Which lines of the entries contain the string "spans"? Please find them and copy them.

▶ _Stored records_
□ □ □ □ □

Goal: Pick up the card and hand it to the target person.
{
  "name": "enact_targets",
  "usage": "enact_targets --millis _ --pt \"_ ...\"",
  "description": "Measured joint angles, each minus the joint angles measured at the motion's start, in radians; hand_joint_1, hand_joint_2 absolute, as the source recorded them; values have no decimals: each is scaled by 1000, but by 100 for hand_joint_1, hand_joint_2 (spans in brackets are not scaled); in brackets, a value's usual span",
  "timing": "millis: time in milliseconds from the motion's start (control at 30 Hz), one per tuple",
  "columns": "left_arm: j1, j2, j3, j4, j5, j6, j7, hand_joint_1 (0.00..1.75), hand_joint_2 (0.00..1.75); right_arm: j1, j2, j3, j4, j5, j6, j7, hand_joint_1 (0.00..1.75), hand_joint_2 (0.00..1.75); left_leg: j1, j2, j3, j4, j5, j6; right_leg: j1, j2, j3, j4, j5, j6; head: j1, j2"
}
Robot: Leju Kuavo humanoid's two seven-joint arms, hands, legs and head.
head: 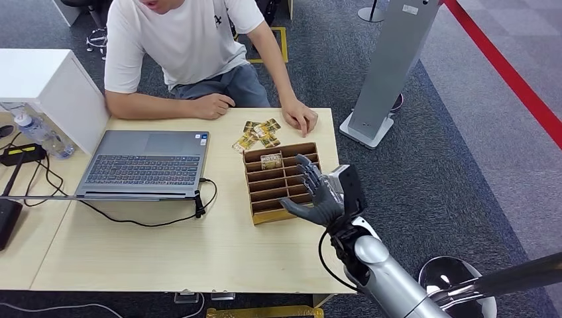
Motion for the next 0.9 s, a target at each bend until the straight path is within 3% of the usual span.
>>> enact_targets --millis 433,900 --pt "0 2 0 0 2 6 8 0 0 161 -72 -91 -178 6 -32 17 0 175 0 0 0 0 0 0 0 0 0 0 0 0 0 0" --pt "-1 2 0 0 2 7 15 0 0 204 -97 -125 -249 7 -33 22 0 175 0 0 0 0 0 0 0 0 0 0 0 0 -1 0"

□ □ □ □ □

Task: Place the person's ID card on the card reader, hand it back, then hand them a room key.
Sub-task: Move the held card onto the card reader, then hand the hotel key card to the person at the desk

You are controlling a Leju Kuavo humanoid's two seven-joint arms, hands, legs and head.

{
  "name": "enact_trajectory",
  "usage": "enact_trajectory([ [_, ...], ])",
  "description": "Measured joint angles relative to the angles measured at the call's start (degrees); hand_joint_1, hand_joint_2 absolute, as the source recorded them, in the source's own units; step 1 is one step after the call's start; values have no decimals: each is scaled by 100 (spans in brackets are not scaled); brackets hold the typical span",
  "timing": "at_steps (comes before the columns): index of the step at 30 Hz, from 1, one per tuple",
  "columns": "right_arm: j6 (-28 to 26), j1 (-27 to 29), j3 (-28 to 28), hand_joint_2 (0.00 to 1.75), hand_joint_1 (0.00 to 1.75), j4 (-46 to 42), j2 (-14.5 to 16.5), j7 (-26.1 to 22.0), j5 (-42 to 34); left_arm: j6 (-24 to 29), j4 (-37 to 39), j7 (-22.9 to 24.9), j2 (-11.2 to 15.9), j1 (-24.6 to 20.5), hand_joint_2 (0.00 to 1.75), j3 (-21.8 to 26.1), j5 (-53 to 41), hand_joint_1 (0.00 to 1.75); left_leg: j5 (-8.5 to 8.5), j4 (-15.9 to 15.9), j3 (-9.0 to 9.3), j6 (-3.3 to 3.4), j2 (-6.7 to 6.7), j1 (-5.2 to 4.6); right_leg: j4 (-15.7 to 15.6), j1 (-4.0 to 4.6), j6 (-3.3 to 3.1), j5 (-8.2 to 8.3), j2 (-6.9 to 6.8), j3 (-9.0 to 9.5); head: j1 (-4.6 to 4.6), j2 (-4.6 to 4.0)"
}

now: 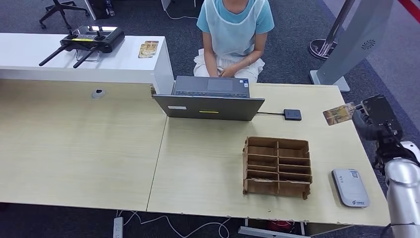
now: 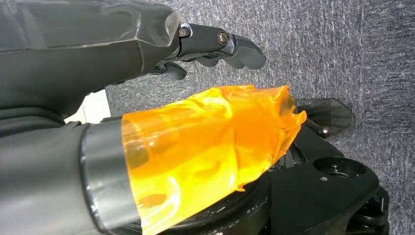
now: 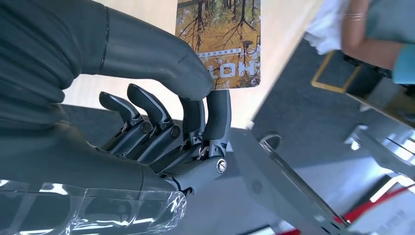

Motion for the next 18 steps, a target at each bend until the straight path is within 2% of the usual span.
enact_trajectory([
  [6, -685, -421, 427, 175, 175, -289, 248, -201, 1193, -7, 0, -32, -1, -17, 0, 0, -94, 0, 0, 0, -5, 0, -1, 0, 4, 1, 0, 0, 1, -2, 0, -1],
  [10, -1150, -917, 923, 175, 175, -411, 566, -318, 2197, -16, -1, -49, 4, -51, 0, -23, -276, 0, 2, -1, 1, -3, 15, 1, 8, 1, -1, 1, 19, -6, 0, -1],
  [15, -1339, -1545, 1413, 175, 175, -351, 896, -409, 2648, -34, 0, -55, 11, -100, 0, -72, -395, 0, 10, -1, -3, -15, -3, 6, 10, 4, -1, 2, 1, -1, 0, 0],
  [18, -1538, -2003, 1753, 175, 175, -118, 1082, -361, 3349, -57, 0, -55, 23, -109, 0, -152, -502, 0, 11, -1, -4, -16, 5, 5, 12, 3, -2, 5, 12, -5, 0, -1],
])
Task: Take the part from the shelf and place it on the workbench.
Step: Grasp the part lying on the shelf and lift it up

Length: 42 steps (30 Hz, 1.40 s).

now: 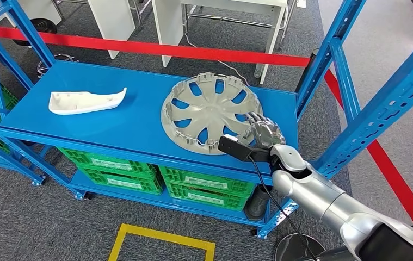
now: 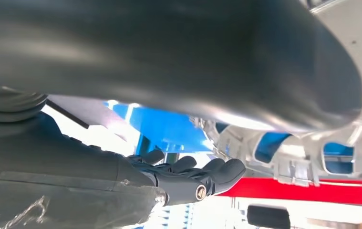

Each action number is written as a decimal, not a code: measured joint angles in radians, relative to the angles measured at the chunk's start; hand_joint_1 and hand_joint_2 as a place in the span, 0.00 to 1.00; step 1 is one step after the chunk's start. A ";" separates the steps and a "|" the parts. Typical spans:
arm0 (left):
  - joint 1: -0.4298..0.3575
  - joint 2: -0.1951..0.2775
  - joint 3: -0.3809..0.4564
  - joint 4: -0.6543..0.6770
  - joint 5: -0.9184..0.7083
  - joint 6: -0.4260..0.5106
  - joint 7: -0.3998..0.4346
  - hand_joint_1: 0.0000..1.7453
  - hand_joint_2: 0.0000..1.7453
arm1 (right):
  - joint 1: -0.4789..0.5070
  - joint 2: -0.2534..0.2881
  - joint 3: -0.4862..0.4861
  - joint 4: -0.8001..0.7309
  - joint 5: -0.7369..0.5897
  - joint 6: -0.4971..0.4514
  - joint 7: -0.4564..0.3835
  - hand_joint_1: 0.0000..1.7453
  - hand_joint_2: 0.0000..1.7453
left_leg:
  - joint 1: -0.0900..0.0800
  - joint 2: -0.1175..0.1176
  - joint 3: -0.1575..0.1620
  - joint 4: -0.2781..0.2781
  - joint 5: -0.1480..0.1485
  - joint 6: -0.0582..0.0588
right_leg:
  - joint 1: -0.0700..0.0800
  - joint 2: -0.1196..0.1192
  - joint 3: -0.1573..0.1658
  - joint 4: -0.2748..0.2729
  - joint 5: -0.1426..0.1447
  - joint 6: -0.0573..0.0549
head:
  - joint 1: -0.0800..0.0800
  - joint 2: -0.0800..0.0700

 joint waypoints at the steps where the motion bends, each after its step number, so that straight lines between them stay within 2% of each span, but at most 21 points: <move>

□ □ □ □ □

▶ _ANSWER BOX_
  "description": "Measured joint angles, each minus the joint angles measured at the motion's start, in radians; hand_joint_1, hand_joint_2 absolute, as the source recorded them; values have no decimals: each is scaled by 1000, but by 100 for hand_joint_1, hand_joint_2 (spans in brackets are not scaled); in brackets, a value's usual span",
  "description": "Measured joint angles relative to the angles measured at the call's start (degrees); hand_joint_1, hand_joint_2 absolute, as the source recorded them, in the source's own units; step 1 is one step after the call's start; values have no decimals: each is scaled by 100 (spans in brackets are not scaled); brackets hold the typical span",
Each action number is written as a decimal, not a code: measured joint angles in radians, relative to the angles measured at the chunk's start; hand_joint_1 and hand_joint_2 as a place in the span, 0.00 to 1.00; step 1 is one step after the chunk's start. A ";" separates the steps and a "|" the parts. Typical spans:

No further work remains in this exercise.